AIM OF THE TASK — Return the full listing unchanged, apart from leaving out its images.

PROVIDED MATERIAL —
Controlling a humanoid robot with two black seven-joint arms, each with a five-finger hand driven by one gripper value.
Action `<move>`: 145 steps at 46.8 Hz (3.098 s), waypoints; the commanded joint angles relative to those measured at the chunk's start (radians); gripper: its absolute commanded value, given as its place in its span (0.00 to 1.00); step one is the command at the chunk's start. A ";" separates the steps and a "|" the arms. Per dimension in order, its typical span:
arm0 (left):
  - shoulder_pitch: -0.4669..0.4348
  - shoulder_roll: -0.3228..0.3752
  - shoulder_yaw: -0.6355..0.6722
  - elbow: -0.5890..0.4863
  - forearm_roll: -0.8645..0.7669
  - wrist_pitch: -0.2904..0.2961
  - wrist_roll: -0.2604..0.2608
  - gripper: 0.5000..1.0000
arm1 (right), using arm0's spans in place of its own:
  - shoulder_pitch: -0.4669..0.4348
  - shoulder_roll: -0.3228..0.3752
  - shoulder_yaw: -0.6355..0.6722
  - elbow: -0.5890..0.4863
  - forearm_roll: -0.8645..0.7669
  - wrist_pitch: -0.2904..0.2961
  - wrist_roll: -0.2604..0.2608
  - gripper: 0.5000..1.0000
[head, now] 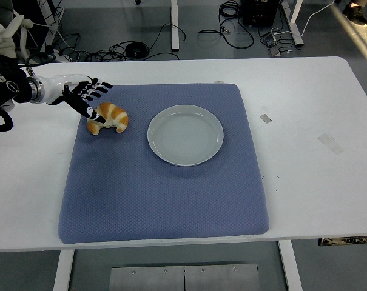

SOLUTION —
Controlling a humanoid robot with two black seven-joint arms, each with a five-finger hand driven by one gripper value.
Action `<move>`: 145 steps at 46.8 Hz (3.098 s), waypoints; the commanded joint angles relative to those measured at the chunk's start (radians); gripper: its absolute commanded value, given as its place in its span (0.00 to 1.00); step one is the command at the chunk's start. A ";" separates the steps and a "|" the arms. Per dimension in order, its typical span:
arm0 (left):
  - shoulder_pitch: -0.4669..0.4348
  - shoulder_roll: -0.3228..0.3752
  - shoulder_yaw: -0.6355..0.6722
  - elbow: -0.5890..0.4863
  - forearm_roll: -0.8645..0.7669
  - wrist_pitch: -0.2904..0.2961
  - wrist_roll: -0.2604..0.2608
  - gripper: 0.5000..1.0000
arm1 (right), using arm0's spans in place of its own:
  - shoulder_pitch: -0.4669..0.4348
  - shoulder_roll: -0.3228..0.3752
  - shoulder_yaw: -0.6355..0.6722
  - elbow: -0.5890..0.4863
  - forearm_roll: -0.8645..0.7669
  - wrist_pitch: -0.2904..0.2961
  - wrist_roll: -0.2604..0.2608
  - gripper: 0.5000..1.0000
[head, now] 

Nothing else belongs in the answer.